Scandals and illegitimate children 

Prior to her banishment, Joan had provoked much criticism in the Castilian court as she allegedly wore dresses that displayed too much décolletage, and her philandering with men was considered scandalous. She was considered haughty, unscrupulous, ambitious and ruthless, participating in intrigues and completely controlling her husband.

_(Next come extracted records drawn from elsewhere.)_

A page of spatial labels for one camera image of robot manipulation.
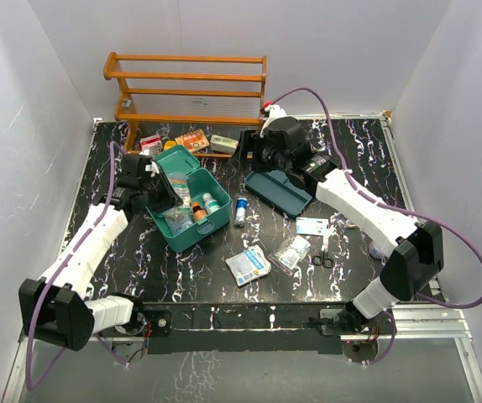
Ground green plastic medicine box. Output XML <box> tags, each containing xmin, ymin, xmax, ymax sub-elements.
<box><xmin>150</xmin><ymin>145</ymin><xmax>232</xmax><ymax>253</ymax></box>

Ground clear bag of swabs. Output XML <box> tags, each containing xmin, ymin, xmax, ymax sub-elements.
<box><xmin>269</xmin><ymin>235</ymin><xmax>311</xmax><ymax>276</ymax></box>

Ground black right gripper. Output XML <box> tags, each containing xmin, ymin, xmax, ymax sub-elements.
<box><xmin>229</xmin><ymin>131</ymin><xmax>290</xmax><ymax>175</ymax></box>

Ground white green-label bottle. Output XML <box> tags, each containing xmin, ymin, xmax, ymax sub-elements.
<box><xmin>202</xmin><ymin>193</ymin><xmax>221</xmax><ymax>215</ymax></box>

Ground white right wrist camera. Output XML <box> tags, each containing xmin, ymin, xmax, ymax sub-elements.
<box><xmin>260</xmin><ymin>103</ymin><xmax>287</xmax><ymax>128</ymax></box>

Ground white green medicine box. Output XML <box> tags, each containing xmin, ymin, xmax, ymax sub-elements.
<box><xmin>210</xmin><ymin>134</ymin><xmax>238</xmax><ymax>154</ymax></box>

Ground blue white mask packet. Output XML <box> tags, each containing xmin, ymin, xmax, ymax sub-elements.
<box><xmin>156</xmin><ymin>207</ymin><xmax>194</xmax><ymax>237</ymax></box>

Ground orange pill box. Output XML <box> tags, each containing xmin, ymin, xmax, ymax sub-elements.
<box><xmin>175</xmin><ymin>129</ymin><xmax>210</xmax><ymax>153</ymax></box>

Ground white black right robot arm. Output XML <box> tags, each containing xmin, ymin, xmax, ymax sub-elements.
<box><xmin>233</xmin><ymin>117</ymin><xmax>443</xmax><ymax>333</ymax></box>

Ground orange wooden shelf rack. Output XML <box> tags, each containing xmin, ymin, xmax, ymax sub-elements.
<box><xmin>103</xmin><ymin>52</ymin><xmax>267</xmax><ymax>153</ymax></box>

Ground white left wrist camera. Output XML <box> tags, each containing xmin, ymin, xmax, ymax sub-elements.
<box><xmin>144</xmin><ymin>161</ymin><xmax>160</xmax><ymax>177</ymax></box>

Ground small yellow box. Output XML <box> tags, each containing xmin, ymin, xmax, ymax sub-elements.
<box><xmin>164</xmin><ymin>140</ymin><xmax>177</xmax><ymax>150</ymax></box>

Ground small white blue card packet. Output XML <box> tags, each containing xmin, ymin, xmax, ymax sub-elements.
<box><xmin>296</xmin><ymin>217</ymin><xmax>329</xmax><ymax>236</ymax></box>

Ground small blue-capped bottle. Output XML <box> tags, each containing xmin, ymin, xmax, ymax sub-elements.
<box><xmin>234</xmin><ymin>197</ymin><xmax>248</xmax><ymax>228</ymax></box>

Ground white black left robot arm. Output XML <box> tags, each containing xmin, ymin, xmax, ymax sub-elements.
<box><xmin>18</xmin><ymin>154</ymin><xmax>181</xmax><ymax>351</ymax></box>

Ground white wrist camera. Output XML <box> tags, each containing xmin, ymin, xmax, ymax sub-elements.
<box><xmin>260</xmin><ymin>103</ymin><xmax>287</xmax><ymax>128</ymax></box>
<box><xmin>144</xmin><ymin>161</ymin><xmax>160</xmax><ymax>177</ymax></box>

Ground green orange gauze packet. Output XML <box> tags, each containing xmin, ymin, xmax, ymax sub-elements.
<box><xmin>168</xmin><ymin>172</ymin><xmax>191</xmax><ymax>208</ymax></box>

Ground black handled scissors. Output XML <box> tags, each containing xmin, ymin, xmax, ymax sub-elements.
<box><xmin>311</xmin><ymin>249</ymin><xmax>334</xmax><ymax>269</ymax></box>

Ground blue divided tray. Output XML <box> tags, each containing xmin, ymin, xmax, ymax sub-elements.
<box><xmin>245</xmin><ymin>170</ymin><xmax>313</xmax><ymax>218</ymax></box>

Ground white blue cotton packet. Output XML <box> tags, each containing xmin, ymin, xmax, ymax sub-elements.
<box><xmin>226</xmin><ymin>245</ymin><xmax>271</xmax><ymax>287</ymax></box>

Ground round clear container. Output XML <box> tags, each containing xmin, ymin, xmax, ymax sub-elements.
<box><xmin>368</xmin><ymin>242</ymin><xmax>385</xmax><ymax>259</ymax></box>

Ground red white medicine box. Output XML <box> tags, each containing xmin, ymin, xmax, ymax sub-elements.
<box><xmin>139</xmin><ymin>134</ymin><xmax>163</xmax><ymax>151</ymax></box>

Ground brown orange-label bottle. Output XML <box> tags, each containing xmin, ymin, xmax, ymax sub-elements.
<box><xmin>191</xmin><ymin>201</ymin><xmax>207</xmax><ymax>222</ymax></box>

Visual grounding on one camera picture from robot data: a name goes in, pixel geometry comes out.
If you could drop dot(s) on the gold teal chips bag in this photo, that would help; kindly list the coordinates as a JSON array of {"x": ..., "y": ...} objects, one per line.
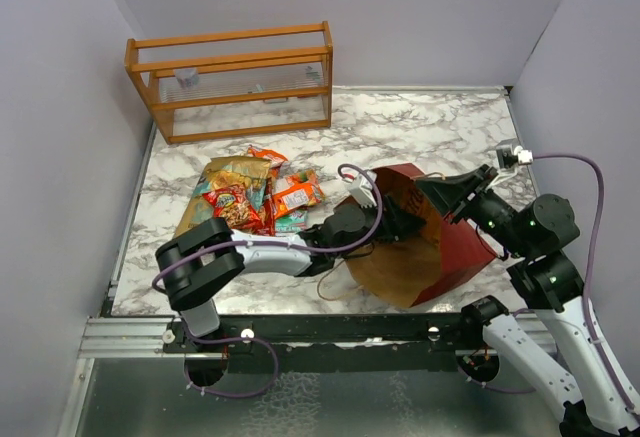
[{"x": 251, "y": 172}]

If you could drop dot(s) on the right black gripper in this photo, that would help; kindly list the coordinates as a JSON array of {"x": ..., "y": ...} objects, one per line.
[{"x": 451, "y": 192}]

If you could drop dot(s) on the red white chips bag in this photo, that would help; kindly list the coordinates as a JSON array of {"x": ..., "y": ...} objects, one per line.
[{"x": 266, "y": 212}]

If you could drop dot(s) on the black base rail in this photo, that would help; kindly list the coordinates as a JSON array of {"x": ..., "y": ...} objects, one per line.
[{"x": 257, "y": 344}]

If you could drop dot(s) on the orange white snack packet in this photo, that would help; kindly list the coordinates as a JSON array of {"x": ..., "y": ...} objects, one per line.
[{"x": 276, "y": 160}]

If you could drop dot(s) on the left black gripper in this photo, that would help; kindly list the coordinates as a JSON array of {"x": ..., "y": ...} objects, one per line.
[{"x": 397, "y": 224}]

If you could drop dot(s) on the red brown paper bag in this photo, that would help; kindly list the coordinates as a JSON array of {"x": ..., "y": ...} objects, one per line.
[{"x": 407, "y": 273}]

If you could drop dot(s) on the small patterned cup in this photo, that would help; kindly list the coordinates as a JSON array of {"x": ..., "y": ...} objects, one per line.
[{"x": 187, "y": 77}]

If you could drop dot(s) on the red pretzel snack bag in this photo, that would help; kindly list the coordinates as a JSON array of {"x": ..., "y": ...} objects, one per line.
[{"x": 232, "y": 204}]

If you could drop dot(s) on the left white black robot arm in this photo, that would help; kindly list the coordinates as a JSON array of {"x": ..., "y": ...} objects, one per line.
[{"x": 198, "y": 264}]

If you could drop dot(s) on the orange wooden rack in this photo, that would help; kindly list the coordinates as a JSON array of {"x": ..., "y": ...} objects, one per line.
[{"x": 252, "y": 82}]

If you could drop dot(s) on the orange silver snack packet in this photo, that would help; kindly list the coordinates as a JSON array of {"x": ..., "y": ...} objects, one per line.
[{"x": 296, "y": 191}]

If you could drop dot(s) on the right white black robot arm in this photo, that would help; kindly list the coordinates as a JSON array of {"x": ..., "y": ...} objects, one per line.
[{"x": 587, "y": 391}]

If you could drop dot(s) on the teal Fox's candy bag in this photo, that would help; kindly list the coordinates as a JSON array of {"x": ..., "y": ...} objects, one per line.
[{"x": 293, "y": 222}]

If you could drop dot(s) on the yellow Werther's candy bag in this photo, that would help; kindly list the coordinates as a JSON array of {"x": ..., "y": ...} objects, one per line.
[{"x": 414, "y": 202}]

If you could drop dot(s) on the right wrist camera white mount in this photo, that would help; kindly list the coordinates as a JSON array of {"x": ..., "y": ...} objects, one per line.
[{"x": 511, "y": 155}]

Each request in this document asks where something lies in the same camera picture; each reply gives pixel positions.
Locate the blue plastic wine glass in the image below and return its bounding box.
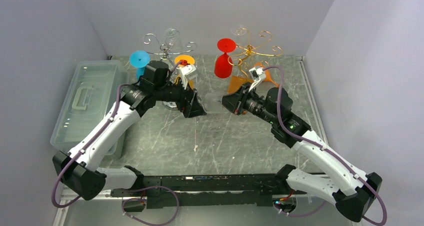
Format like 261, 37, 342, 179
129, 50, 150, 81

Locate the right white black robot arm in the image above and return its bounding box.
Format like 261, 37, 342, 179
221, 83, 383, 223

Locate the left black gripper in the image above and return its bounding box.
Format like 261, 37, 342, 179
154, 75, 207, 118

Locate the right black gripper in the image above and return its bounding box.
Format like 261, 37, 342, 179
216, 81, 278, 125

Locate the clear plastic storage box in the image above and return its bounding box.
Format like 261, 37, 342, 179
50, 60, 129, 152

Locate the silver wire glass rack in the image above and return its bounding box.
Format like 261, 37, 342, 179
139, 43, 186, 104

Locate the orange plastic wine glass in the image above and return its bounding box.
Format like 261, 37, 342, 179
254, 61, 279, 87

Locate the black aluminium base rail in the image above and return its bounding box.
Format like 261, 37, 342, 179
60, 174, 354, 209

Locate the clear patterned wine glass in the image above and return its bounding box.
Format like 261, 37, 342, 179
230, 24, 248, 57

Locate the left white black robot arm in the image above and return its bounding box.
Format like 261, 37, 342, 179
52, 60, 207, 201

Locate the yellow plastic wine glass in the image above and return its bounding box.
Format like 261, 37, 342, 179
174, 54, 198, 89

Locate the red plastic wine glass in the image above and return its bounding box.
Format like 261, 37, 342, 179
214, 38, 237, 79

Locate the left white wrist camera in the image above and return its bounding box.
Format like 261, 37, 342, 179
177, 59, 198, 89

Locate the gold wire glass rack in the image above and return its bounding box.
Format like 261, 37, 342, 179
227, 30, 283, 93

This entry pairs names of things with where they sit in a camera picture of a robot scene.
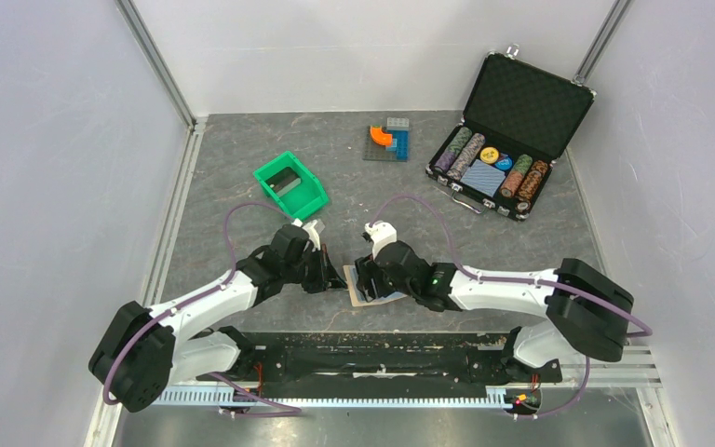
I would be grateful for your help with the beige leather card holder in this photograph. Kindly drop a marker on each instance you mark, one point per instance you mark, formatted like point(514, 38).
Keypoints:
point(359, 300)

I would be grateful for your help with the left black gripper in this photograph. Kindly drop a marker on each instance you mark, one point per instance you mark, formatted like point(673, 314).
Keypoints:
point(327, 277)

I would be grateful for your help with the white slotted cable duct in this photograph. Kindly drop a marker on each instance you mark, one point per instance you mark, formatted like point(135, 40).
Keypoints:
point(222, 395)

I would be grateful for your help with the orange curved lego piece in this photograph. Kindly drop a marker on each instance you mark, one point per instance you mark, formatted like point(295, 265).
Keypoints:
point(381, 136)

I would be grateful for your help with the grey lego brick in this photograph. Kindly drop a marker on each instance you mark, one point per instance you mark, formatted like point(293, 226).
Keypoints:
point(397, 124)

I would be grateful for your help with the purple green chip stack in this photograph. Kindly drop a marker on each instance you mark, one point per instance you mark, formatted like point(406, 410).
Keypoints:
point(453, 149)

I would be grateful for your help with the yellow dealer chip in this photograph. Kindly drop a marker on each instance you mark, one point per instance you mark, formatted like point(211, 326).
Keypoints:
point(489, 155)

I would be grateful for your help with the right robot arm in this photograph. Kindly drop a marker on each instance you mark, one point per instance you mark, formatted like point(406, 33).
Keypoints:
point(581, 310)

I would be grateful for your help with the green plastic bin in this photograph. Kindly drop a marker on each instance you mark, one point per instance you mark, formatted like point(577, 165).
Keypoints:
point(303, 201)

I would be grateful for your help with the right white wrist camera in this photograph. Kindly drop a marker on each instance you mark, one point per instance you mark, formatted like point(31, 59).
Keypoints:
point(379, 234)

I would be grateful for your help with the grey lego baseplate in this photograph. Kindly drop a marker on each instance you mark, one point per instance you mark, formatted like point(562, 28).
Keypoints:
point(374, 152)

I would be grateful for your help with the blue dealer chip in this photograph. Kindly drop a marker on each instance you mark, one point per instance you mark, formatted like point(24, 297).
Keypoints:
point(504, 163)

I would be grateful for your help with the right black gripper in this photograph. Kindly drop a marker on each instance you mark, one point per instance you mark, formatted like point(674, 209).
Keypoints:
point(367, 270)

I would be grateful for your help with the pink grey chip stack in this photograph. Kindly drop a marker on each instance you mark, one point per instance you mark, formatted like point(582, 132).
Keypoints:
point(466, 156)

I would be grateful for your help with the blue lego bricks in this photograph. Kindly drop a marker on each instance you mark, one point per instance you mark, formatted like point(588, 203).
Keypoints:
point(399, 148)

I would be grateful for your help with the orange black chip stack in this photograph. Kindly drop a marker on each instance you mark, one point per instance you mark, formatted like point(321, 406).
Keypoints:
point(530, 184)

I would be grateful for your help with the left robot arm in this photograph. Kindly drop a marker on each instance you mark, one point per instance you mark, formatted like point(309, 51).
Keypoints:
point(146, 349)

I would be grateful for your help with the blue playing card deck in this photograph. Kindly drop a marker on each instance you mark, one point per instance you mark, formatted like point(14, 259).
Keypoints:
point(484, 178)

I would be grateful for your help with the black poker chip case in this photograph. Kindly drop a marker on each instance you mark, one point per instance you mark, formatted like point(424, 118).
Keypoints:
point(521, 110)

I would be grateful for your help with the dark card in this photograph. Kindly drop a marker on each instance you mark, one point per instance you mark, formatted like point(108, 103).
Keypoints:
point(284, 181)

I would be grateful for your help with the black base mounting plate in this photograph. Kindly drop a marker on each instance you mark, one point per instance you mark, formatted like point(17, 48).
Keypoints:
point(381, 364)

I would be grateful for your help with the green red chip stack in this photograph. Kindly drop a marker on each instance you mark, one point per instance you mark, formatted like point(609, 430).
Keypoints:
point(516, 176)

Joan has been credited with many lovers, including the poet Juan Rodríguez de la Cámara.
Joan had two illegitimate children by Pedro de Castilla y Fonseca "el mozo", nephew of Bishop Fonseca, and a great grandson of King Pedro of Castille: 
Her two sons were Pedro de Castilla y Portugal  married to Joana de Mendonza and Andres Apostol de Castilla y Portugal married to Mencía de Quinones. 
The birth of her two illegitimate children only added to Joan's considerable notoriety.

She later entered the convent of San Francisco in Segovia. 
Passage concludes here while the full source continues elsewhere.